• **TASK**: The answer should be one number: the count of lines in the listing below with "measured" in them.
--- START ---
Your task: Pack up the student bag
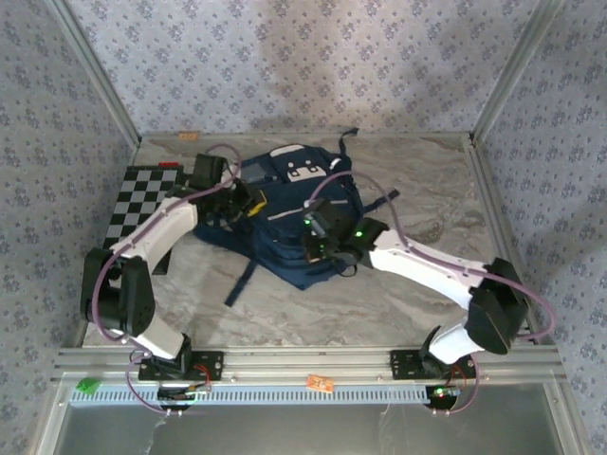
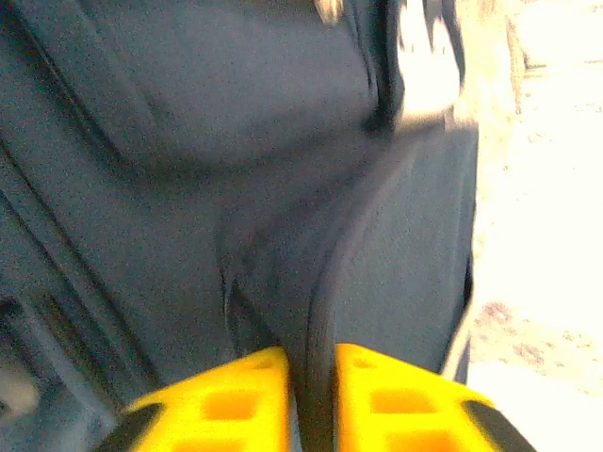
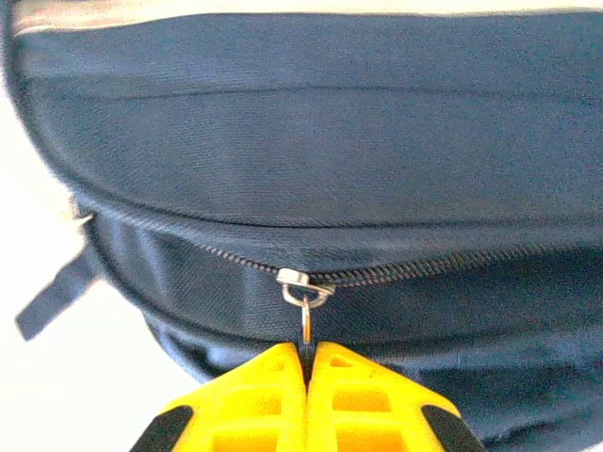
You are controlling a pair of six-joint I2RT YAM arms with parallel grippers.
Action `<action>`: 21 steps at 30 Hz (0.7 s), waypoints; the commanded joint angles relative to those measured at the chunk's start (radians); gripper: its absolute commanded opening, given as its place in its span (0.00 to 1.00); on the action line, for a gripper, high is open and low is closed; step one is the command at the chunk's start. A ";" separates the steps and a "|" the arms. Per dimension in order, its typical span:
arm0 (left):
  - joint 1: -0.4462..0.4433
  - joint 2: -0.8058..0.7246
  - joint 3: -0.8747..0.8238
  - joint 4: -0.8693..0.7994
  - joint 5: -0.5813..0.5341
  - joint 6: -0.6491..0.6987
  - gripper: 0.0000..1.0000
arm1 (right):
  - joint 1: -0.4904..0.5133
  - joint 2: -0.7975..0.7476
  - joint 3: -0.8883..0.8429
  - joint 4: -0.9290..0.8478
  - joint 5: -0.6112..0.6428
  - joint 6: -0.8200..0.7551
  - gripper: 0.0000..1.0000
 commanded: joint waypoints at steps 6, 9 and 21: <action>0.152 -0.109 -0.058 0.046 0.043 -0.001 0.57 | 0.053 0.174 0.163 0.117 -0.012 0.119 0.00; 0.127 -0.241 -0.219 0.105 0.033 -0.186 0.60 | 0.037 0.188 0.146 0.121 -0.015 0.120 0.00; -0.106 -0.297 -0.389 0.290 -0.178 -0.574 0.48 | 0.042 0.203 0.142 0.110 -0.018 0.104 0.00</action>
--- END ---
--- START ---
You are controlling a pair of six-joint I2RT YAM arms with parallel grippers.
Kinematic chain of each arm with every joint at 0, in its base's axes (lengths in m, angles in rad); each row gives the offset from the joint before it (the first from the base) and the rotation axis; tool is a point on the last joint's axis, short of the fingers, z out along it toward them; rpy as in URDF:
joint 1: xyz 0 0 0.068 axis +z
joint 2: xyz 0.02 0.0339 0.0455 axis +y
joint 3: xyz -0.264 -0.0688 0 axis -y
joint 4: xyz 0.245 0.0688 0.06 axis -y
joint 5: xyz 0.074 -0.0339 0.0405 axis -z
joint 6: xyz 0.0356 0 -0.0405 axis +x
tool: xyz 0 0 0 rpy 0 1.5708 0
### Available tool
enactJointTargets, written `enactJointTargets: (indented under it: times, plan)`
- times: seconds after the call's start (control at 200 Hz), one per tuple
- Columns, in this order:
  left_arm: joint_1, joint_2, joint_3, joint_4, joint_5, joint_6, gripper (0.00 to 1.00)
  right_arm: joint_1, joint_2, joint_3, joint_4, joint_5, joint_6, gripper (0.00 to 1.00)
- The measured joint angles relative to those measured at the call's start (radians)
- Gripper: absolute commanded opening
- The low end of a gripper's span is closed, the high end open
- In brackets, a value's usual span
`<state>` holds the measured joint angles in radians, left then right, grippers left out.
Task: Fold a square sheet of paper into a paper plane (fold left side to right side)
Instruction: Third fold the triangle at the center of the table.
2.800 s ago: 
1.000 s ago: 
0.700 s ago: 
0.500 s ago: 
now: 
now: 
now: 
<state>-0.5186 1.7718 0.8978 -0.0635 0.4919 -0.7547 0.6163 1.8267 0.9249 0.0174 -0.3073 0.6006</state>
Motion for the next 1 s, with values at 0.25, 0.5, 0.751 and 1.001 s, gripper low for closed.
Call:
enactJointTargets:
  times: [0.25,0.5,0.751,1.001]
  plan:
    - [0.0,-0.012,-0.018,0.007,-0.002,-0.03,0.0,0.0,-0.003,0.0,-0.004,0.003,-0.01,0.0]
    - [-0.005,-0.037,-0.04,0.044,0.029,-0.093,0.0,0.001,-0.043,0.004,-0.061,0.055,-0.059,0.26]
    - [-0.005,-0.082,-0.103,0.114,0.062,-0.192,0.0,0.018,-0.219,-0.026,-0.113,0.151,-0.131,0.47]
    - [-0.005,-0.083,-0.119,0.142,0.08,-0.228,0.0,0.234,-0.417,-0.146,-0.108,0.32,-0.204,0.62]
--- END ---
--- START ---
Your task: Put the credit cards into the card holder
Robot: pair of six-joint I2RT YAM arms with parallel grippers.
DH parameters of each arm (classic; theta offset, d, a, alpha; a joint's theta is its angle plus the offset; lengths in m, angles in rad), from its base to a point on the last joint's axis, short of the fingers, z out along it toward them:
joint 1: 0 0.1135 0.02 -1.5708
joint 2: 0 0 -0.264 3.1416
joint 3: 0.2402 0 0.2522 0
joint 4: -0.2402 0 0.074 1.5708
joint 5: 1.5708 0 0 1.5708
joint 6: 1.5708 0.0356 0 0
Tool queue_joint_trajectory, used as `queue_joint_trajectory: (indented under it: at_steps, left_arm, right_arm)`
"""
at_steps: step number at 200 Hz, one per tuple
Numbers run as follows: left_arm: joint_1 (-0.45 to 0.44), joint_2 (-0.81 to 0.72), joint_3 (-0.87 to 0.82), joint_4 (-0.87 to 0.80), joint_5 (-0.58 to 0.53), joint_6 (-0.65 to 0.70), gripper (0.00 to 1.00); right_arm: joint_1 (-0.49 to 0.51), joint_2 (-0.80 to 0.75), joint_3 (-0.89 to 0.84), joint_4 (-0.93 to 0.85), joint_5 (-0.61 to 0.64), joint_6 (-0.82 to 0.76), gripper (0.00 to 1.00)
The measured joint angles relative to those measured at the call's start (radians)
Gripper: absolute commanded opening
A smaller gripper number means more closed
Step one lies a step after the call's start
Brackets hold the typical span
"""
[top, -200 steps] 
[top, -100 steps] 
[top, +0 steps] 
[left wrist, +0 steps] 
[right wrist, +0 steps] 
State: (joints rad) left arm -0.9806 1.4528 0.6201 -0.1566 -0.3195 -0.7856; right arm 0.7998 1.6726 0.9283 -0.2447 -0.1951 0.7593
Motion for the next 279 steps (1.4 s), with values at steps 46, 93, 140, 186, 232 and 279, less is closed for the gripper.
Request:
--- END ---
• **ANSWER TO THIS PROBLEM**: 4